Economic innovations required changes. Railroads and giant corporations required military-style bureaucracies. Rapidly booming cities required larger governments.

The result was America 2.0. Politicians experimented with German models but settled in the 1930s for a “Social Lockeanism” that “wisely left room for individual initiative and entrepreneurship.”

World War II policies put 16 million Americans in uniform, rationed food, controlled wages and prices, and converted factories to war production. “The end of World War II,” Bennett and Lotus write,”was the moment of maximal centralism and minimal autonomy in America.”

Wartime success gave great prestige to America 2.0 and confidence that it could continue in place indefinitely. But with economic change it started sputtering. “2.0 corporations, unions and governments,” the authors write, “have been rendered unworkable.”

Big corporations flailed, and government got bloated. Lower birth rates meant there wouldn’t be enough taxpayers to finance benefits for the elderly.

Responses included deregulation in the 1970s, lower tax rates in the 1980s, welfare reform in the 1990s. But that was not enough.

Barack Obama has made the trajectory worse, the authors say. They ridicule “the strange assumption that Americans genuinely want government-run health care.” Polls back them up.

They believe public debt is unsustainable and call for discharging much of it in bankruptcy (“the Big Haircut”). They grant that the Treasury can keep selling bonds, but only so long as other countries’ credit is worse.

They see families moving far out in the exurbs (using self-driving cars) and earning money increasingly from individual enterprises rather than W-2 jobs. Therefore we should abolish the federal income tax and devolve government except for defense, civil rights and free internal trade to states and localities.

Most ambitiously, they would allow states to split into parts or to form compacts with other states, so likeminded citizens can have congenial policies.
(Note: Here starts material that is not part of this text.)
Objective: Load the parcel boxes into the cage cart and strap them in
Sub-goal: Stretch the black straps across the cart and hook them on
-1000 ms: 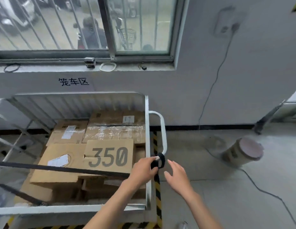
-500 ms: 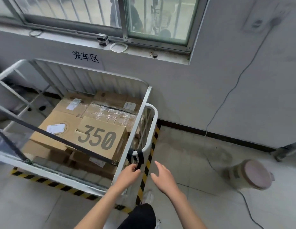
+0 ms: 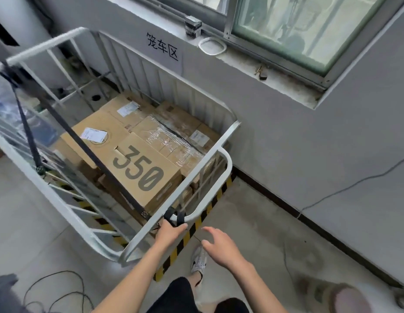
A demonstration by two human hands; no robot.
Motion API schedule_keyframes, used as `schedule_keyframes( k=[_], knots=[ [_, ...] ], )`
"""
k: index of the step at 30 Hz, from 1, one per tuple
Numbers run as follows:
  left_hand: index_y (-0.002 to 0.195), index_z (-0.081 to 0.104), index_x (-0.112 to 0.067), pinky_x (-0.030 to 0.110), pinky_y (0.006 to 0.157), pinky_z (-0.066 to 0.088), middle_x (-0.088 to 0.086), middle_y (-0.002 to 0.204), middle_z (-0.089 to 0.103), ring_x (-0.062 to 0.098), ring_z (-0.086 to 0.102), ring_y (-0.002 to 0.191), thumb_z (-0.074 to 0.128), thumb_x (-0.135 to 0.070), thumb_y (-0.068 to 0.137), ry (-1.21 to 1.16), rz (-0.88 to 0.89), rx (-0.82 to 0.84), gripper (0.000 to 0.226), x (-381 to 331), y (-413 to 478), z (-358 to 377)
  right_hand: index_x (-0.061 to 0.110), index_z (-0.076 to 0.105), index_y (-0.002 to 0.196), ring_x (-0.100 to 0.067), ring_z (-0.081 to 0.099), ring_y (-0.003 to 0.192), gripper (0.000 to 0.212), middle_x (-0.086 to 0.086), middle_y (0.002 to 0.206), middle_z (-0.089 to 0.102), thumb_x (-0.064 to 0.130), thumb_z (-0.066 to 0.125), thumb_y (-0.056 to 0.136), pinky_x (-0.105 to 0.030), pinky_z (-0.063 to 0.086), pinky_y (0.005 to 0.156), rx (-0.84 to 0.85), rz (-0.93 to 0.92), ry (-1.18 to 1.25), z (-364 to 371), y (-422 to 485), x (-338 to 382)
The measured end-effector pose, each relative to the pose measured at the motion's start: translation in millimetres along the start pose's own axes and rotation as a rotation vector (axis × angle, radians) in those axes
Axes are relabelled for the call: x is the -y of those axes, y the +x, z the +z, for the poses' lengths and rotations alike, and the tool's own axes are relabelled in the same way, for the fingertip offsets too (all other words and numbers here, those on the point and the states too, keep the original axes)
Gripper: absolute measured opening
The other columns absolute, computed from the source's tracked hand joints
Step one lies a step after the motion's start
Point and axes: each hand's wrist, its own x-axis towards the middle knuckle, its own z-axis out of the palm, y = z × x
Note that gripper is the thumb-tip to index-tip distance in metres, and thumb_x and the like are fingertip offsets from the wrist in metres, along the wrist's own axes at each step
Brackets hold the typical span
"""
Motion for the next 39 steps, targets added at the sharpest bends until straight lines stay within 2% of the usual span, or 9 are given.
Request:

Looking abroad, they see “a global collapse of the 2.0 model.” America should continue to purchase weapons (but get rid of defense procurement rules) and maintain our alliances.

But the U.S. should give up on nation-building and democratization. Other cultures — Iraq, Afghanistan — simply don’t share our concepts of freedom.

America’s main task is to police “the world’s maritime and aviation commons” — which Britain or America have been doing off and on for three centuries.

I don’t agree on every point. But I share the authors’ optimism that America can once again adapt consistent with our enduring values.

I agree!

Especially if we fight for the revival of the biblical family.